I have the following data pipeline working:

s3 (log archives) -- Ec2Instance -- kinesis -- logstash -- ELK

Logs are saved on s3, which the EC2Instance fetches and pushes them to kinesis. Different streams are used for 3 types of logs we have. On the other end, logstash pulls data from kinesis and loads it into ElasticSearch.

Now the problem I'm facing is that my logs do not have client identifier etc. So when working with multiple archives, I can't easily differentiate the logs from various sources.

One solution I was thinking was of wrapping the log messages being PUT in kinesis with metadata which I will have available at the EC2instance stage.

For example:
Record
{ client_id: 12347-127831,
customer_name: xyz,
raw_message: "'May 23 21:18:24 localhost rsyncd[29384]: building file list\nMay 23 21:18:24 localhost rsyncd[29383]: building file list\nMay 23 21:18:24 localhost rsyncd[29383]: sent 77 bytes received 30 bytes total size 0\nMay 23 21:18:24 localhost rsyncd[29384]: sent 77 bytes received 30 bytes total size 0\nMay 23 21:19:01 localhost systemd: Created slice user-0.slice.\nMay 23 21:19:01 localhost systemd: Starting Session 75 of user root.\nMay 23 21:19:01 localhost systemd: Started Session 75 of user root.\n'"
}

How would I go about handling this data efficiently on the other end on logstash?

If I use input type "json" and then further grok on the "raw_message" field, logstash treats the above multiple log messages as one and reads them whole.

Is there a way for me to have pass 1 where the metadata is stripped, relevant tags added and the further filters treat each lines as individual entry?

I would like to avoid adding metadata on each new line as that would increase my overhead both in terms of data transfer and processing.
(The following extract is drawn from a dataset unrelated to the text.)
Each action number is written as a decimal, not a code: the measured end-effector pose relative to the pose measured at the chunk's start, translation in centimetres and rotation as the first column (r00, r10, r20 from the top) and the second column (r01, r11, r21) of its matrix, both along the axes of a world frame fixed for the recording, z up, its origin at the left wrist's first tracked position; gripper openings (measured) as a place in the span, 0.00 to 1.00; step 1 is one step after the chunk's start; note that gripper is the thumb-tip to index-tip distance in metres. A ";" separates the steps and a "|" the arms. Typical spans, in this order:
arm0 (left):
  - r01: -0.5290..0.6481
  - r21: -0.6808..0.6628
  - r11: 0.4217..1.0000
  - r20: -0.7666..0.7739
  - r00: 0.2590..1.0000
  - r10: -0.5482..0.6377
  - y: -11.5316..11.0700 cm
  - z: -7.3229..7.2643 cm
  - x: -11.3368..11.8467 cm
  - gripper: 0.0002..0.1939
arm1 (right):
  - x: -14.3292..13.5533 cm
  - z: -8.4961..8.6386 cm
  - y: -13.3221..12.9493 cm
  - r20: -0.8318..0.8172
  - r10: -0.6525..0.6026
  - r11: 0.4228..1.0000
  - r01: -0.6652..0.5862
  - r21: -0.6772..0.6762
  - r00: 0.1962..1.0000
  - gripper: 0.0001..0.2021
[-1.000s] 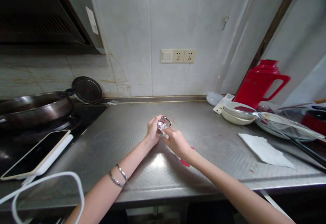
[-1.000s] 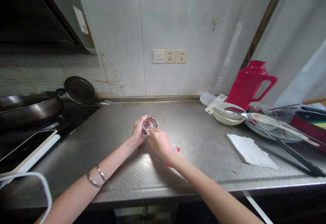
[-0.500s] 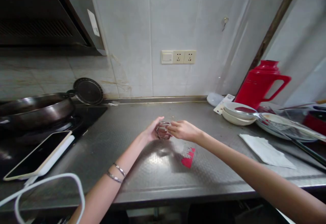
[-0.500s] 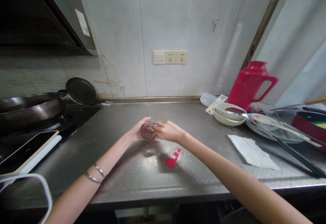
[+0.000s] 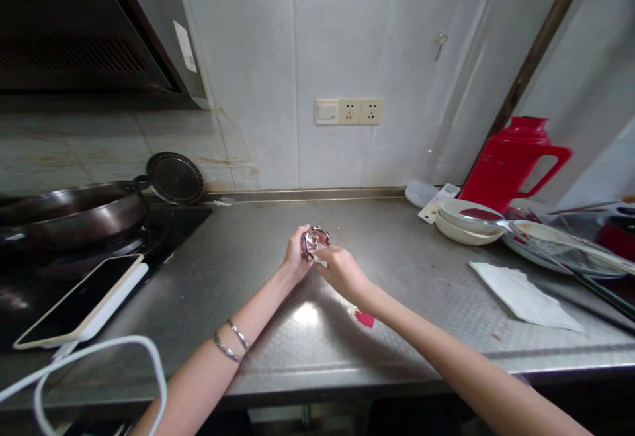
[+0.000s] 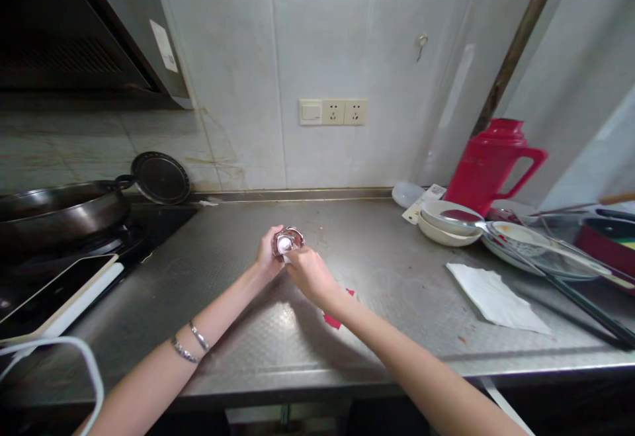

Any help would be appreciated! Thanks!

Still haven't been able to figure out how to handle multiple lines. For now the workaround I'm using is to have single lines in the raw_message instead of multiple lines.

For example:
[{ client_id: 12347-127831, customer_name: xyz, raw_message: "'May 23 21:18:24 localhost rsyncd[29384]: building file list\nMay 23 21:18:24 localhost rsyncd[29383]: building file list\n'" },{ client_id: 12347-127831,
customer_name: xyz,
raw_message: "'May 23 21:19:01 localhost systemd: Created slice user-0.slice'"
}]`

filter.conf
grok { "raw_message" =>"%{SYSLOGTIMESTAMP:syslog_timestamp}..."}

This works, but seems very in-efficient given majority of my workload is batch processing.

Any pointers?